István Kovács, strategic director of the Centre for Fundamental Rights, said “Sunday’s outcome was decided under clean and fair conditions,” adding that the election system had “functioned perfectly”. This meant that Hungary’s next parliament and prime minister would have “very strong legitimacy”. Rather it was the prime ministerial candidates that were the decisive factor in the performance gap between the two sides, Kovács said, arguing that not a single survey indicated that the war in Ukraine was the singular factor behind Fidesz’s victory.
Kovács said Márki-Zay’s shortcomings as a PM candidate had quickly come to the surface after he clinched the opposition nomination. “He’s not actually a category A politician,” Kovács said of Márki-Zay. “His qualities were far weaker than what the left had expected of him.”

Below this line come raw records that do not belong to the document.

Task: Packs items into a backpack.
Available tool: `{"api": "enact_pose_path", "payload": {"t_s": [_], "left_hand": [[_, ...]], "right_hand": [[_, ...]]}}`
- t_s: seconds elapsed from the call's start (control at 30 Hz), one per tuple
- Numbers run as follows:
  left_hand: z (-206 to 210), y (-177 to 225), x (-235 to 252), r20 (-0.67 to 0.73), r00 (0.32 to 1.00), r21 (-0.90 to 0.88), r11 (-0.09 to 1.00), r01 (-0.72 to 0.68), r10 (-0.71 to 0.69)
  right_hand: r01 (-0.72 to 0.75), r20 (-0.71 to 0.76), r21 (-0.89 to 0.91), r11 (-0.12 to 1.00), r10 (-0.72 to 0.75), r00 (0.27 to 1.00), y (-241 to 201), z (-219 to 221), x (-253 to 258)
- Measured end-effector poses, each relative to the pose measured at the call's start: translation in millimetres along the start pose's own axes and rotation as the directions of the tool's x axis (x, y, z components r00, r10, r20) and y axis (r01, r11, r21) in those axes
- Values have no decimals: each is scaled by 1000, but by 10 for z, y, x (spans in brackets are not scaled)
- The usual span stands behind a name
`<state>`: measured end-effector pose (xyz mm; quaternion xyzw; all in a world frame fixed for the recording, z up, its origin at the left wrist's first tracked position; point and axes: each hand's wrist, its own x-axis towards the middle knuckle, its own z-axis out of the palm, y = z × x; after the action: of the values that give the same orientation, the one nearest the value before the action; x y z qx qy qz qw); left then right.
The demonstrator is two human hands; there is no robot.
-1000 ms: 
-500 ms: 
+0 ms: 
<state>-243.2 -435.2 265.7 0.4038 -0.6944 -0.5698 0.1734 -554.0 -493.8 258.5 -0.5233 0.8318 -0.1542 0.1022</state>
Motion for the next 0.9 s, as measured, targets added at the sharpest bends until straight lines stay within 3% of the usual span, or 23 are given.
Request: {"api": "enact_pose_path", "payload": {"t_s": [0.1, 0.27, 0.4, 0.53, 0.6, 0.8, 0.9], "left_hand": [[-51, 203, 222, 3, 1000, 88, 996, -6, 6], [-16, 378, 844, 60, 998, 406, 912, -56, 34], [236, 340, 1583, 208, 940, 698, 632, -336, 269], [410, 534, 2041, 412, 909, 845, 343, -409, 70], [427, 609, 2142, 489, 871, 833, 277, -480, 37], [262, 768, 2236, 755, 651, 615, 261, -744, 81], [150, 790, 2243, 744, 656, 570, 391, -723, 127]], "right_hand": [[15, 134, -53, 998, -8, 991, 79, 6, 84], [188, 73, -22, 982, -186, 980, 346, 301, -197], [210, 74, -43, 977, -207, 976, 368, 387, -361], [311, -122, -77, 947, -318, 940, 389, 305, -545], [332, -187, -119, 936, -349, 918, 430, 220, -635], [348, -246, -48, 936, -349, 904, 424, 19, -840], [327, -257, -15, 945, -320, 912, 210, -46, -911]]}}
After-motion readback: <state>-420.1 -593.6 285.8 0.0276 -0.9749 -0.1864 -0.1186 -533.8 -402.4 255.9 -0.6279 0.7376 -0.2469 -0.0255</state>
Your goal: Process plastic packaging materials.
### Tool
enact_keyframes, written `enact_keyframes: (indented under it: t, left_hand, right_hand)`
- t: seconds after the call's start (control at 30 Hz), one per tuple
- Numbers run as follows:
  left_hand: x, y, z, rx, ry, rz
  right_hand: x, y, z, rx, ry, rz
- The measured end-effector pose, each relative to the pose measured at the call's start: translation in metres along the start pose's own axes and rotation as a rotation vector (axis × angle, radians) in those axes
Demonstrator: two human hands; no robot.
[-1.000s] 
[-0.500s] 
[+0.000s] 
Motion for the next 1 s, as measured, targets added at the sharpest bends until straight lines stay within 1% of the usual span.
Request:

Nezőpont Institute’s director Ágoston Mráz said that never before had a government received such a strong mandate by voters in a democratic election in Hungary. Mráz noted that the opposition had captured 35 percent of the vote, down from 45 percent in 2010, adding that the opposition had lost three out of every ten voters compared with 2018. He said he believed opposition voters had not wanted to see Márki-Zay as prime minister, while voters who were not Fidesz supporters but had been satisfied with PM Orbán’s performance ultimately ended up voting for the ruling parties. Mráz said the opposition’s strategy of fielding a single candidate in each individual constituency had only worked in Budapest.